Одинаково ненавистные и губительные для всех классов русского народа и прежде всего для пролетариата и крестьянства, именем которых они спекулируют и которых они ввергают в нищету, голод и смерть в условиях ими создаваемой анархии народного хозяйства, большевики в советской России, исчерпав до конца все средства демагогического обмана, ныне держатся исключительно средствами внешнего принуждения и не знающего пределов террора».

Эта справедливая оценка большевизма, искренность осуждения, которая звучит в каждом слове, – вот что было общим, сближающим власть с честной, несвоекорыстной общественностью.

Но дерется на фронте не «общественность», под которой разумеют обычно интеллигенцию, а народ. Власти нужно спокойствие и благожелательность первой и поддержка второго. Поэтому все благословляли адмирала на поездку в действующую армию.

Триумф адмирала

Верховный правитель отбыл на фронт 8 февраля.

Генерал Нокс направил вслед ему следующую телеграмму: «Выражаю Вам, адмирал, полную надежду в счастливой успешной поездке на фронт. Глубоко уверен, что Ваше пребывание там ободрит и вольет новую энергию в сердца лучших людей Сибири, которые дерутся не только за Россию, но и за весь цивилизованный мир против ужасного большевистского кошмара. Желаю еще раз передать Вам и Вашему правительству все мое и каждого знающего Россию англичанина сочувствие в славной борьбе спасения горячо любимой родины и мою твердую веру, что Вашими усилиями в честном и прямолинейном управлении, пренебрегая атаманством справа и большевизмом слева, Вы доведете эту трудную задачу до успешного конца и спасете Россию от анархии. Генерал Нокс».

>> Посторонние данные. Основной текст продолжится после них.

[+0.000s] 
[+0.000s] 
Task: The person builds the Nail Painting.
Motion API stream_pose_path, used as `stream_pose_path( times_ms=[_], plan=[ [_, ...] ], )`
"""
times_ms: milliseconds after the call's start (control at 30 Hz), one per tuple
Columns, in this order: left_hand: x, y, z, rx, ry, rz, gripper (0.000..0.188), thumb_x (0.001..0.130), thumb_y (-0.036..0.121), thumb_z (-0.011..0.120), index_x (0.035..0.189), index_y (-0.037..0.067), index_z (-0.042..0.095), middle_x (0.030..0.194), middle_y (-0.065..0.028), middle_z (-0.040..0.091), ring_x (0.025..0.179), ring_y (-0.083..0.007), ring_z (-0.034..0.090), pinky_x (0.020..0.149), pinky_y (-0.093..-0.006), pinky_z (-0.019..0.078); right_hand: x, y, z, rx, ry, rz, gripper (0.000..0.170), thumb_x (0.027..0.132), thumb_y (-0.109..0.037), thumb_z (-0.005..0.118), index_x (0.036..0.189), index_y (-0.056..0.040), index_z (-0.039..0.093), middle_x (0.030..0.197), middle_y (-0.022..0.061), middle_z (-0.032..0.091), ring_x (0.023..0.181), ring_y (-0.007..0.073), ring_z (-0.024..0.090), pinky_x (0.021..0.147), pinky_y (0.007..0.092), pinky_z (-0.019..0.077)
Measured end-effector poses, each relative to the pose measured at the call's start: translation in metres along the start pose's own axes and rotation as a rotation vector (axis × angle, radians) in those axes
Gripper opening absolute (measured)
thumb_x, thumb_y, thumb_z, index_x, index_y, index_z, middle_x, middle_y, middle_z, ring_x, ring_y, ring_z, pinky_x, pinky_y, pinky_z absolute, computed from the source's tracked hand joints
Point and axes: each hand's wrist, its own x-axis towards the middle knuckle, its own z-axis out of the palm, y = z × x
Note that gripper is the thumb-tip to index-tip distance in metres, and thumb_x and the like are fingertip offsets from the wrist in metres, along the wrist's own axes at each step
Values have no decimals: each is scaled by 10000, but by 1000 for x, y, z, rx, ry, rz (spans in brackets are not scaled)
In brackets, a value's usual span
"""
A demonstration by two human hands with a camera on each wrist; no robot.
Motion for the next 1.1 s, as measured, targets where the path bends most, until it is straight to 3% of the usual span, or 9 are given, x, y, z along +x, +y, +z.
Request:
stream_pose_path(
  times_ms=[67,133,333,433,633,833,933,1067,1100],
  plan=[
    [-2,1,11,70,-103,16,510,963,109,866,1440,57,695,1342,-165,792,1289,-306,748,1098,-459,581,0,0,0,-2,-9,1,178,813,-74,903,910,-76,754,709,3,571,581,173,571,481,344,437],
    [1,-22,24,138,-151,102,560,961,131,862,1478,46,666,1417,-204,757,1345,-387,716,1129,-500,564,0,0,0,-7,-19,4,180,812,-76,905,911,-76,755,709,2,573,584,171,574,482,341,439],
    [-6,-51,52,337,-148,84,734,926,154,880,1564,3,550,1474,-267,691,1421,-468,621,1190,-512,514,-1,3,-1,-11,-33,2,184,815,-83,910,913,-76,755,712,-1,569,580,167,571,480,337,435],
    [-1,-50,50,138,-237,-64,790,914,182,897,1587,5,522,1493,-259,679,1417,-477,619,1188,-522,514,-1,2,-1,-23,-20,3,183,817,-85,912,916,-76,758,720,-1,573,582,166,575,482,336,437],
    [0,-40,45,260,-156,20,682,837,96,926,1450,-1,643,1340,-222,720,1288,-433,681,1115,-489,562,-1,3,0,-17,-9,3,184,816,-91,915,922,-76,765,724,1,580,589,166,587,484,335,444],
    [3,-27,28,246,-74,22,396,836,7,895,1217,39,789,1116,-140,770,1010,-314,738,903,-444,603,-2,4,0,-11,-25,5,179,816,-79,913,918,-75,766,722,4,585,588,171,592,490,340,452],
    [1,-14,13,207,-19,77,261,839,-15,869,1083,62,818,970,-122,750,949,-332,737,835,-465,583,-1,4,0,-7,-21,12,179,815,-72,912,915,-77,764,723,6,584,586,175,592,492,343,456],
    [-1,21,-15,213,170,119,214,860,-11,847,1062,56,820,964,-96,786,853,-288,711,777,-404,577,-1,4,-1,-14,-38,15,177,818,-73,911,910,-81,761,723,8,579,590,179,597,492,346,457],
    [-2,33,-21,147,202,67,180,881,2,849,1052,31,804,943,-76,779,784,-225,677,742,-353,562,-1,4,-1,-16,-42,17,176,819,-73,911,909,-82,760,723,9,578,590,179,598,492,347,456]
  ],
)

Эта телеграмма очень обидела атаманов, и Семенов не преминул протестовать. А между тем телеграмма отличалась редкой теплотой и искренностью чувств в отношении к непризнанному Верховному правителю, что было особенно дорого в то время, когда еще не решен был вопрос о Принцевых островах.

Тем временем адмирал стремился на передовые позиции, туда, где серый солдат творил великое национальное дело. Он стремился увидеть этого солдата, влить в него бодрость, обласкать. Сухо и холодно относилось сибирское общество к героям фронта, и там, где лилась кровь, повеяло духом сомнения: для кого боремся?

И вот прибыл адмирал.

Вот он в Троицке, у оренбургских казаков. Четкими и твердыми словами он характеризует задачи борьбы и уезжает, бурно приветствуемый кругом, обещая удовлетворить все справедливые пожелания войск.

Через несколько дней он в бронированном поезде отъезжает от Златоуста к самым передовым позициям. В одной версте от сторожевых охранений он обходит по снежным тропинкам боевые части, заходит в перевязочную летучку, раздает в землянке награды.

Солдаты видят Верховного правителя рядом с ними, на расстоянии выстрела, и они остаются очарованными, согретыми и преданными. Воодушевленные приездом своего вождя, они идут в атаку, берут несколько деревень, отбивают орудия, пулеметы.

Адмирал едет дальше, на Северный фронт.

В Перми он идет на пушечный завод. Беседует с рабочими, обнаруживает не поверхностное, а основательное знакомство с жизнью завода, с его техникой.

Рабочие видят в Верховном правителе не барина, а человека труда, и они проникаются глубокою верой, что Верховный правитель желает им добра, ведет их к честной жизни. Пермские рабочие не изменили правительству до конца.

Опять адмирал едет на передовые позиции. Едет так далеко, что о нем начинают беспокоиться, просят остановиться, наконец, говорят, что путь испорчен и поезд не может идти. Тогда он требует лошадей и проезжает все-таки дальше, осматривая позиции.

Несколько раз деревня, где находился Верховный правитель, обстреливалась красными. Мужество главнокомандующего окрыляло солдат.

Повсюду, где проезжал Верховный правитель, ему подносили хлеб-соль и адреса, засыпанные подписями. Подносили рабочие, крестьяне, купцы, духовенство. Все выражали восторг по поводу избавления от страшного ига и в самых искренних и теплых выражениях благодарили за спасение.

Делегация крестьян прифронтовой полосы за чашкой чая в вагоне-столовой адмирала рассказывала об отвратительных насилиях, которые чинили над ними коммунисты.

Произносил большие речи и сам Верховный правитель. Встречаясь лицом к лицу с деятелями общественности, земскими и городскими представителями, он разъяснял им программу и цели правительства. Три мысли ярко выражены в этих речах: непримиримая борьба с большевиками, единение с обществом, земля – крестьянам.